:: Try it ::
When the word "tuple" shows up in a line of the data below, copy that whole line.

:: Exercise data ::
━━━━━━━━

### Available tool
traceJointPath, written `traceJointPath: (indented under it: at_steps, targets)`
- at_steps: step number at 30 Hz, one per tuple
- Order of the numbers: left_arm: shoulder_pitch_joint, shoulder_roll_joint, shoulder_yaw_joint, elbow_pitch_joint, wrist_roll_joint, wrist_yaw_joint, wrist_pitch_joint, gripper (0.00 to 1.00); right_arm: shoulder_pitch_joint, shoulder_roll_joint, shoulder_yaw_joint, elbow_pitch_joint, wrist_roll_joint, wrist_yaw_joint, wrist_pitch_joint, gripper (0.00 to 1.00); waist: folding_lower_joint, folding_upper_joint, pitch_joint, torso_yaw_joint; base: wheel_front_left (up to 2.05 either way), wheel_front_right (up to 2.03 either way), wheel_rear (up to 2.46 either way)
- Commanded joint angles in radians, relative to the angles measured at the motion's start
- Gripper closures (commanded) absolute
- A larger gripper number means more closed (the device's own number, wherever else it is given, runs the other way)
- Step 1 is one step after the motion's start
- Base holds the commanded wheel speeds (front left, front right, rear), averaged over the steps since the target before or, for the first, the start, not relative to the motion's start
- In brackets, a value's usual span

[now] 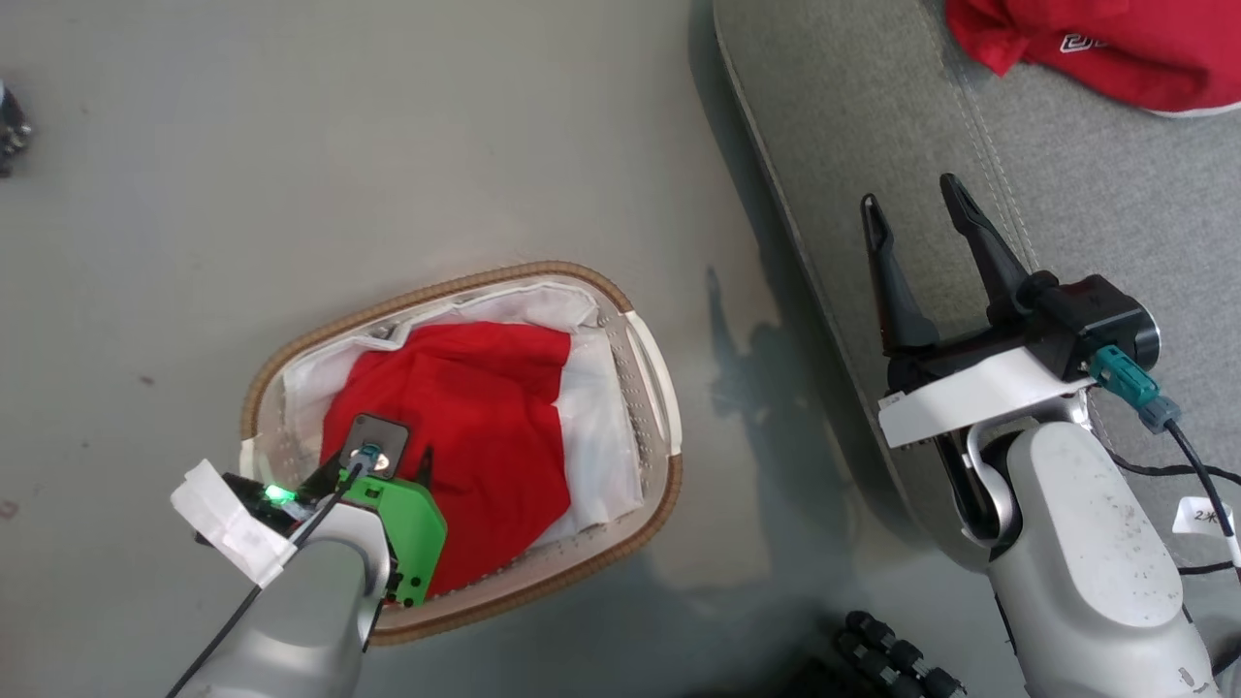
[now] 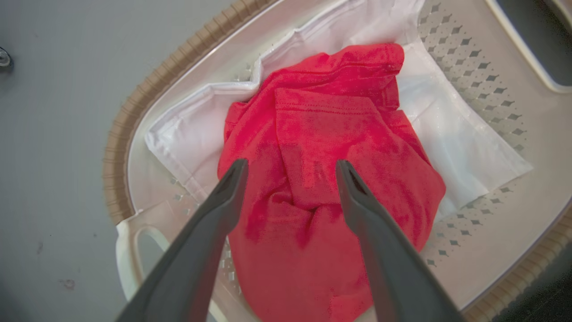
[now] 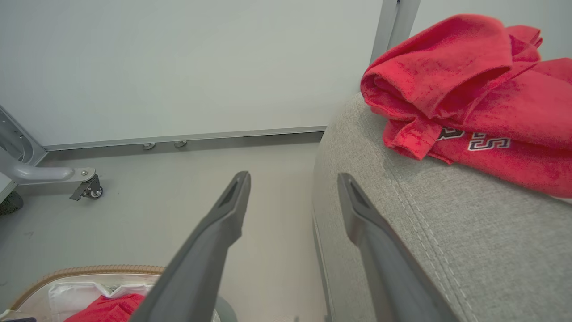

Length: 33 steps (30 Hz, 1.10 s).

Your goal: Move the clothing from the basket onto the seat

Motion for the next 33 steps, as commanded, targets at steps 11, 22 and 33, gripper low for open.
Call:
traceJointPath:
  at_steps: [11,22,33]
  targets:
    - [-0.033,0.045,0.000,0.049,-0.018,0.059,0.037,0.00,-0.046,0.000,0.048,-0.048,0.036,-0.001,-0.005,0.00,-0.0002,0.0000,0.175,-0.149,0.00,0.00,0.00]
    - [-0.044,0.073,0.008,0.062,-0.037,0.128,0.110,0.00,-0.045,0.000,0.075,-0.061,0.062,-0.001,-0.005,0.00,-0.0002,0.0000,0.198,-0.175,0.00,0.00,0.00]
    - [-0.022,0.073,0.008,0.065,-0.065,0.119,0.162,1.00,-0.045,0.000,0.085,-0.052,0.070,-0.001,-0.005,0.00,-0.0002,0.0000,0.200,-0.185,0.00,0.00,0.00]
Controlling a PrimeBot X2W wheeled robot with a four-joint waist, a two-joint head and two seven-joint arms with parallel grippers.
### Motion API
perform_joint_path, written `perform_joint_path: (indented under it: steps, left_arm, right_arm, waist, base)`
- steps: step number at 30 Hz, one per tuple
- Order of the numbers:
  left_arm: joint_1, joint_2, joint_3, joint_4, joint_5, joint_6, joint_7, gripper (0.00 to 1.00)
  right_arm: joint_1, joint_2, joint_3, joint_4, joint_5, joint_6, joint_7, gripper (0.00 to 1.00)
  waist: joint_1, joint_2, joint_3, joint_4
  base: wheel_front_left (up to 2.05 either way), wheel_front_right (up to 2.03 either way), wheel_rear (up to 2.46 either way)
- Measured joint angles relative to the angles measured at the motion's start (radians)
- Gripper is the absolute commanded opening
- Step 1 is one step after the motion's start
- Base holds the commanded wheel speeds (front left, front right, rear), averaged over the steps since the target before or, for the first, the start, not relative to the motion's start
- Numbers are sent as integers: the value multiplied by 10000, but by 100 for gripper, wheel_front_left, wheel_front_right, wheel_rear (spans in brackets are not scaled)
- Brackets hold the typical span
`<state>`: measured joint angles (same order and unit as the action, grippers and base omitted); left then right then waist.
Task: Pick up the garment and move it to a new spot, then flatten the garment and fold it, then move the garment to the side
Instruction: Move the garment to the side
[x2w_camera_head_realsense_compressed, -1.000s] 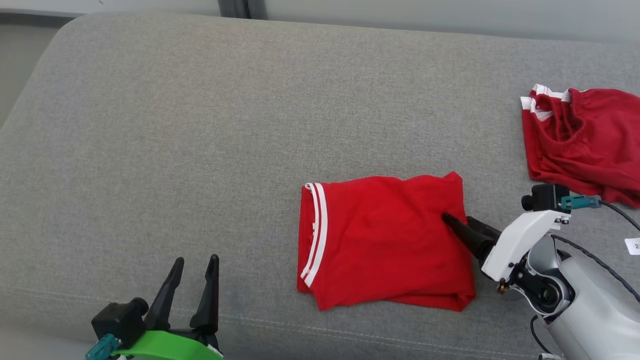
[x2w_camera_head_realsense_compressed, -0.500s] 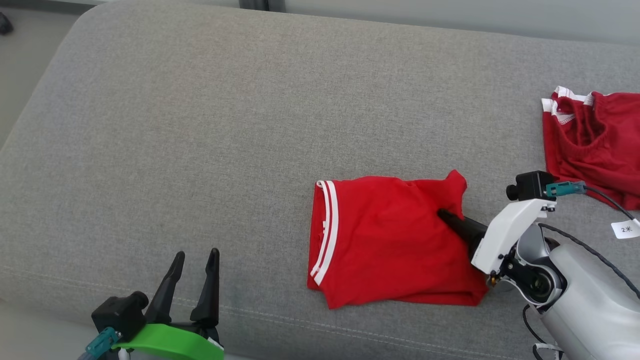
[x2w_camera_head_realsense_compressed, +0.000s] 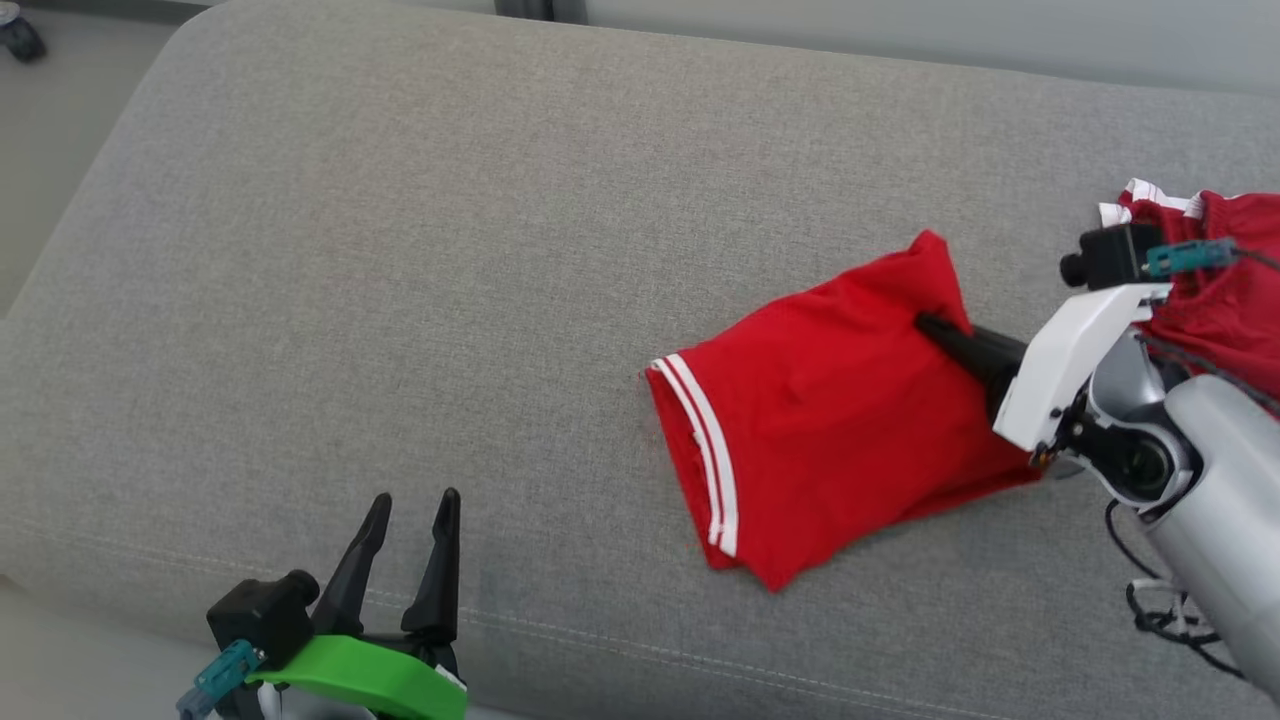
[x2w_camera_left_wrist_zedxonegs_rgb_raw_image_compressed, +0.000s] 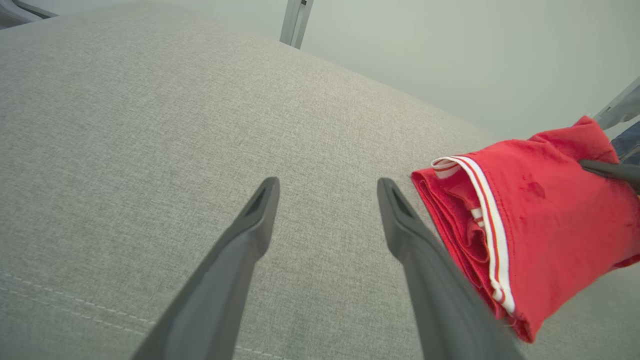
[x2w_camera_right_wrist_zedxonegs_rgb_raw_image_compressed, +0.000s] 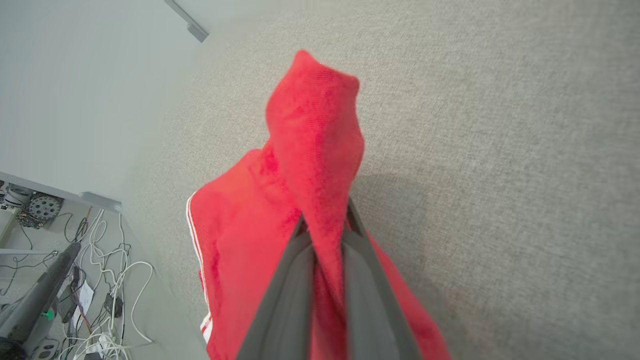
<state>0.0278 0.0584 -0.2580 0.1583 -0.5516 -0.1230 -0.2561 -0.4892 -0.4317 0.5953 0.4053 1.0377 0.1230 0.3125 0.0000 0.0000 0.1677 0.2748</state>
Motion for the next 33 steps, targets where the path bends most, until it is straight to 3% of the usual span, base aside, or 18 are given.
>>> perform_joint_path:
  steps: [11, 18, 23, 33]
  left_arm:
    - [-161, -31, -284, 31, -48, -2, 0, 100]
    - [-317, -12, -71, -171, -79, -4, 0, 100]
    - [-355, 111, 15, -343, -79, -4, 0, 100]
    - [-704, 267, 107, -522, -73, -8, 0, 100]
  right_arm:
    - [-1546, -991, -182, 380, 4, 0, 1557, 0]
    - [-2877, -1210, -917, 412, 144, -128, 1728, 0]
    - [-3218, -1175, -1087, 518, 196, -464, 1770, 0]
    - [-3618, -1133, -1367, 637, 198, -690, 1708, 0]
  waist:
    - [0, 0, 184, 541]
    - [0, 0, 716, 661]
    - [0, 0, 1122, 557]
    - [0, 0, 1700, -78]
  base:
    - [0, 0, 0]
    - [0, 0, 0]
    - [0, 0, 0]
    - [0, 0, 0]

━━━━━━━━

:: Written response ::
- at_steps: step number at 30 Hz, one per tuple
- steps: step number at 30 Hz, one per tuple

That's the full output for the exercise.